By 1721 English Excise and Revenue accounts noted that approximately one quarter of London’s residents were employed in the production of gin, equating for almost 2 million gallons (9.1 million liters) of tax free product a year.  Over the following decade, gin consumption (by the average adult over the age of 15)  would double again and the cities half a million population would be able to purchase a dram of gin for little more than a penny at a choice of almost 7000 gin shops.  Naturally the major cities in England began to fall into a “well-documented drunken stupor”.

A 1736 pamphlet from some of the teetotal minority entitled, Distilled Liquors: The Bane of the Nation mentioned,

“In one place not far from East Smithfield, a trader has a large empty room where, as his wretched guests get intoxicated, they are laid together in heaps, men women and children, until they recover their senses, when they proceed to drink on, or having spent all they had, go out to find the means to return to the same dreadful pursuit”.

Possibly the most horrendous crime in the name of gin was the case of Judith Defour and her female accomplice known simply as Sukey.  The statement recorded during her trail at the Old Bailey, London on 27th February, 1734 – recorded the following confession from Miss Defour; “On Sunday [sic] Night we took the Child into the Fields, and stripp’d it, and ty’d a Linen Handkerchief hard about its Neck to keep it from crying, and then laid it in a Ditch. And after that, we went together, and sold the Coat and Stay for a Shilling, and the Petticoat and Stockings for a Groat. We parted the Money, and join’d for a Quartern of Gin”. The most sobering piece of this story lies in the fact that the victim was Miss Defours two year old daughter Mary…and all for 60 mls each of Gin.

When the parliament finally passed the first Gin Act in 1736, the nation (long addicted) rioted from Bristol to London, Norwich to Warrington and Liverpool to Plymouth with mock funeral processions held by some in protest to, “The death of Madam Geneva”.  Despite this first regulatory action, gin madness continued to rise and reached an all-time high in 1743 when it was recorded that 2.2 gallons (8 litres) were consumed per person per year (of ALL ages).
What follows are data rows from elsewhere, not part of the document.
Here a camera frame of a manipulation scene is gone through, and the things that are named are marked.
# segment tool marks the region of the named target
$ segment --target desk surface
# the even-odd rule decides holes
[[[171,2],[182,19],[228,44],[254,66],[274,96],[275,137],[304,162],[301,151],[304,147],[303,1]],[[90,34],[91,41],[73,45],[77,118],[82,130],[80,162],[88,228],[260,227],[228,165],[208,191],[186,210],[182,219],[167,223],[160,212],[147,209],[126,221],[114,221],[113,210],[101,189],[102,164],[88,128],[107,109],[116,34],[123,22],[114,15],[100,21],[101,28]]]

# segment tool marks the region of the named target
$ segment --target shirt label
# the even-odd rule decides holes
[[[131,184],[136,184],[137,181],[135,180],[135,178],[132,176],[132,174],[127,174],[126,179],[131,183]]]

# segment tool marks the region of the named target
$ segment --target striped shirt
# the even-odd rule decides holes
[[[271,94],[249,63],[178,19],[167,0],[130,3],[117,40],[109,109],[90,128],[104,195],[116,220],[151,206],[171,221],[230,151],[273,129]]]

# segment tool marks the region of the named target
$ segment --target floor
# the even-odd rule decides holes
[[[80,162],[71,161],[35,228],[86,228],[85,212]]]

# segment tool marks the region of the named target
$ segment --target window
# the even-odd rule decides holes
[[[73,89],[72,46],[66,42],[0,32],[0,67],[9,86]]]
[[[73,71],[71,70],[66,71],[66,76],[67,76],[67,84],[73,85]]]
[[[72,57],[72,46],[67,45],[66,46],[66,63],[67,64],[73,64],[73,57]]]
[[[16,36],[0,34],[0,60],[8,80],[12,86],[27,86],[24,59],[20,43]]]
Consumption of gin finally began to decline with the passing of a second official Gin Act in 1751.  The success of this Act placed limitations on the production and retail of the spirit including increased excise taxes along with the manpower to help enforce it.  Despite these final regulations coming into effect it was estimated that 9000 children in London alone died of alcohol poisoning that single year.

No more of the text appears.